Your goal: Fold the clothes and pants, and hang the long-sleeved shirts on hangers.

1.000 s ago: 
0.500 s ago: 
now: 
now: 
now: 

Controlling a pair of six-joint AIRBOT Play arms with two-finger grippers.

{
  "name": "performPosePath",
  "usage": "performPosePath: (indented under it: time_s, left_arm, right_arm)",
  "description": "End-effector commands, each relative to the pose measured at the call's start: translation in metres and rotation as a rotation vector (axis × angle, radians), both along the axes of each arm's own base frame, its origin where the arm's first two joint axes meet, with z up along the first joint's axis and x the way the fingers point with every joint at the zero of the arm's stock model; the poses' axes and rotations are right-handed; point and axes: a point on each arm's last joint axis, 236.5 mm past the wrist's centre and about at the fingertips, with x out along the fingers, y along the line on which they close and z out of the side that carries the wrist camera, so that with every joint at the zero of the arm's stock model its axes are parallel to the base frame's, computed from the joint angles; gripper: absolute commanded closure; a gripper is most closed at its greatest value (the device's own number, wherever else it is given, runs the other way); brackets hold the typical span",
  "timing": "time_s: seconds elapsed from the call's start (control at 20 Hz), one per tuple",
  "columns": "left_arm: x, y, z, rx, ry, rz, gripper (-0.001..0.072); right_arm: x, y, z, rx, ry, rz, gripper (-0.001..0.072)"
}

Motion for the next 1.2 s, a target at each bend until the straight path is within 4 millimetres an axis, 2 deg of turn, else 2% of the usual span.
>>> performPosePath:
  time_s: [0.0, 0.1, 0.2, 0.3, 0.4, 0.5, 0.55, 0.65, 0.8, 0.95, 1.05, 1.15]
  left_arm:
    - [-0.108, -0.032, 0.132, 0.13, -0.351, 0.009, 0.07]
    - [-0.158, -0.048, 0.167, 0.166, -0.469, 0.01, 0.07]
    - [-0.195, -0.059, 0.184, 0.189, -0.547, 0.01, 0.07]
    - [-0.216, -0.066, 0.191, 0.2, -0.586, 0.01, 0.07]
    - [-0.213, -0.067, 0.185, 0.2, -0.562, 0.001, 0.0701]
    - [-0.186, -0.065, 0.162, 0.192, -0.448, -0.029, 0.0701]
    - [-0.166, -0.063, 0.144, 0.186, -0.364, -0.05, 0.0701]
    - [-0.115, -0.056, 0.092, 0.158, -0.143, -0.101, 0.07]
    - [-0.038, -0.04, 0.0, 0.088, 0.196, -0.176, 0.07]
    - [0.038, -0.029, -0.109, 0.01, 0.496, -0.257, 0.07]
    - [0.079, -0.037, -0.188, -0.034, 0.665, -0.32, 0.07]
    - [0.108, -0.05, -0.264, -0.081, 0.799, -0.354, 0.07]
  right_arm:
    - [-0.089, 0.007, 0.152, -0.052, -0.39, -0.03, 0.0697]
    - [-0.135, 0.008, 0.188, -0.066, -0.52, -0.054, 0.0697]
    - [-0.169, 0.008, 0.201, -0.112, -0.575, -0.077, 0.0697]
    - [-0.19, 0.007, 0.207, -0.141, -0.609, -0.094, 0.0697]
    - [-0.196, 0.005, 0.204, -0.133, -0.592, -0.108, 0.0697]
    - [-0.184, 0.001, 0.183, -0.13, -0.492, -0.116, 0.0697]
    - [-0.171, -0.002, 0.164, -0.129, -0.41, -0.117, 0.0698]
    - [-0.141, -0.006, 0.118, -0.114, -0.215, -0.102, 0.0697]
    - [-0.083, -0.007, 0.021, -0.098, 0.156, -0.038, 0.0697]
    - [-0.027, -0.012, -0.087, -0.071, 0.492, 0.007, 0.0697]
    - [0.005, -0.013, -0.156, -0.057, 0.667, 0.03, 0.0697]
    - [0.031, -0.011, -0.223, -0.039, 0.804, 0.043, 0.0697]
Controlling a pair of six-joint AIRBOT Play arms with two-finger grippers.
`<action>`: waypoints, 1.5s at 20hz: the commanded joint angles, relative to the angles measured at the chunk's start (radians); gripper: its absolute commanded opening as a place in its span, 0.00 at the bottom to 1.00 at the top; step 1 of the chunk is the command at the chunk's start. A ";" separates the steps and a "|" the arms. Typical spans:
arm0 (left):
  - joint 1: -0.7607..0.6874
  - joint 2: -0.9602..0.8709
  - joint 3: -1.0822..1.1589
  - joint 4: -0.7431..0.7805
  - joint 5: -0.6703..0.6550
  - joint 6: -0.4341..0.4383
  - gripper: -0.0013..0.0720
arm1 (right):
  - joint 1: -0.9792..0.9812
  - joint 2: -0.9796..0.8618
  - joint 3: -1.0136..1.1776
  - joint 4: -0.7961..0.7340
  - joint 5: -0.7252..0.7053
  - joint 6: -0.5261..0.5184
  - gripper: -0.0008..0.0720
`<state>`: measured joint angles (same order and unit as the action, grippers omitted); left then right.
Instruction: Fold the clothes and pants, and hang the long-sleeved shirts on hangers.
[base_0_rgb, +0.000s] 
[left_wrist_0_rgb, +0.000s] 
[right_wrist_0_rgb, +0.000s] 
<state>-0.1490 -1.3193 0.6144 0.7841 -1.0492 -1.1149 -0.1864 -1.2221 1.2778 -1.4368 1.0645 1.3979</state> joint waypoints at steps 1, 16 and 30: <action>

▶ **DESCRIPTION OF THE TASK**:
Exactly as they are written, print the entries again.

▶ **RESULT OF THIS TASK**:
Your goal: Fold the clothes and pants, and hang the long-sleeved shirts on hangers.

1.000 s ago: 
0.500 s ago: 
now: 
now: 
now: 

Controlling a pair of six-joint AIRBOT Play arms with two-finger grippers.

{
  "name": "performPosePath",
  "usage": "performPosePath: (indented under it: time_s, left_arm, right_arm)",
  "description": "End-effector commands, each relative to the pose measured at the call's start: translation in metres and rotation as a rotation vector (axis × angle, radians), both along the axes of each arm's own base frame, its origin where the arm's first two joint axes meet, with z up along the first joint's axis and x the way the fingers point with every joint at the zero of the arm's stock model; the poses' axes and rotations are right-handed; point and axes: a point on each arm's last joint axis, 236.5 mm past the wrist's centre and about at the fingertips, with x out along the fingers, y along the line on which they close and z out of the side that carries the wrist camera, so that with every joint at the zero of the arm's stock model its axes are parallel to the base frame's, computed from the joint angles; gripper: absolute commanded closure; a gripper is most closed at its greatest value (the device's own number, wherever else it is given, runs the other way); brackets hold the typical span",
  "timing": "time_s: seconds elapsed from the call's start (control at 20 Hz), one per tuple",
  "columns": "left_arm: x, y, z, rx, ry, rz, gripper (-0.001..0.072); right_arm: x, y, z, rx, ry, rz, gripper (-0.001..0.072)"
}

Motion for the next 1.2 s, a target at each bend until the straight path is within 4 millimetres an axis, 2 deg of turn, else 2% of the usual span.
>>> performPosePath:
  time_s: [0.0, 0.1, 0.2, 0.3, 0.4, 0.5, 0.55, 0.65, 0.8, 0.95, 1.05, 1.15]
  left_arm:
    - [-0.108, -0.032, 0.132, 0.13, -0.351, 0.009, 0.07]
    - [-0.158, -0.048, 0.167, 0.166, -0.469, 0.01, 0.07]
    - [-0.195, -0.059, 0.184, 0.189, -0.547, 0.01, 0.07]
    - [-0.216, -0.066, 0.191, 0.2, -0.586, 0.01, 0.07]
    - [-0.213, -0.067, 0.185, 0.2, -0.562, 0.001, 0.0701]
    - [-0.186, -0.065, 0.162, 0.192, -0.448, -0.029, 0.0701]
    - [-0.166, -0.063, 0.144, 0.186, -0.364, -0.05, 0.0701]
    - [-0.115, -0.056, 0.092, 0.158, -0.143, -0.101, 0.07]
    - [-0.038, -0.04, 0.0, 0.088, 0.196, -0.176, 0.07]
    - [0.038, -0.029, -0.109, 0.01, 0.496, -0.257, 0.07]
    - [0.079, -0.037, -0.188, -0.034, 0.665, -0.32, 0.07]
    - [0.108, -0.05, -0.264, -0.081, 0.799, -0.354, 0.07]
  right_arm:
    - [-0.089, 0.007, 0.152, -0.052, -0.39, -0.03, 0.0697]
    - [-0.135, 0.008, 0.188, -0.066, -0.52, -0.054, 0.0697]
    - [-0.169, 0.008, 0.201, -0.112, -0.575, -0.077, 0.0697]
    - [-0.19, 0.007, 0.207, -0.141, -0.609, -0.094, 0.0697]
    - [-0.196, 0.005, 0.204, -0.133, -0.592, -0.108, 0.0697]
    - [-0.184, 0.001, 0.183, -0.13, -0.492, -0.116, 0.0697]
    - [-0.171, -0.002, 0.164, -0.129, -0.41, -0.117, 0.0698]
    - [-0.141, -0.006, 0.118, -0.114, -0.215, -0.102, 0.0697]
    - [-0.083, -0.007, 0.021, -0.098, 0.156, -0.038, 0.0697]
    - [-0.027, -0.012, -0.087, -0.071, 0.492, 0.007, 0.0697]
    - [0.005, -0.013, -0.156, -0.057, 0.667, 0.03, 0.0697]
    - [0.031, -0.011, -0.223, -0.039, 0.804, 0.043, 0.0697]
Controlling a pair of six-joint AIRBOT Play arms with two-finger grippers.
`<action>`: waypoints, 1.5s at 20hz: the commanded joint angles, relative to the angles measured at the chunk's start (radians); gripper: its absolute commanded opening as a place in its span, 0.00 at the bottom to 1.00 at the top; step 1 of the chunk is the command at the chunk's start. A ";" separates the steps and a "|" the arms. Typical spans:
arm0 (left):
  - joint 1: -0.7607..0.6874
  - joint 2: -0.9602..0.8709
  - joint 3: -1.0822..1.1589
  - joint 4: -0.7431..0.7805
  - joint 5: -0.6703..0.6550
  - joint 6: -0.4341..0.4383
  - gripper: -0.0013..0.0720
arm1 (right):
  - joint 1: -0.9792..0.9812
  - joint 2: -0.9796..0.8618
  - joint 3: -1.0136..1.1776
  - joint 4: -0.7961..0.7340
  - joint 5: -0.7252..0.7053
  - joint 6: -0.5261..0.5184
  - gripper: -0.0008..0.0720
`<state>`: measured joint angles (same order and unit as the action, grippers omitted); left then right.
Instruction: Fold the clothes and pants, and hang the long-sleeved shirts on hangers.
[base_0_rgb, +0.000s] 
[left_wrist_0_rgb, +0.000s] 
[right_wrist_0_rgb, +0.000s] 
<state>-0.1490 -1.3193 0.6144 0.7841 -1.0492 -1.1149 -0.1864 -1.2221 1.2778 -1.4368 1.0645 1.3979</state> joint waypoints at steps 1, 16 and 30: <action>

The output requires no additions.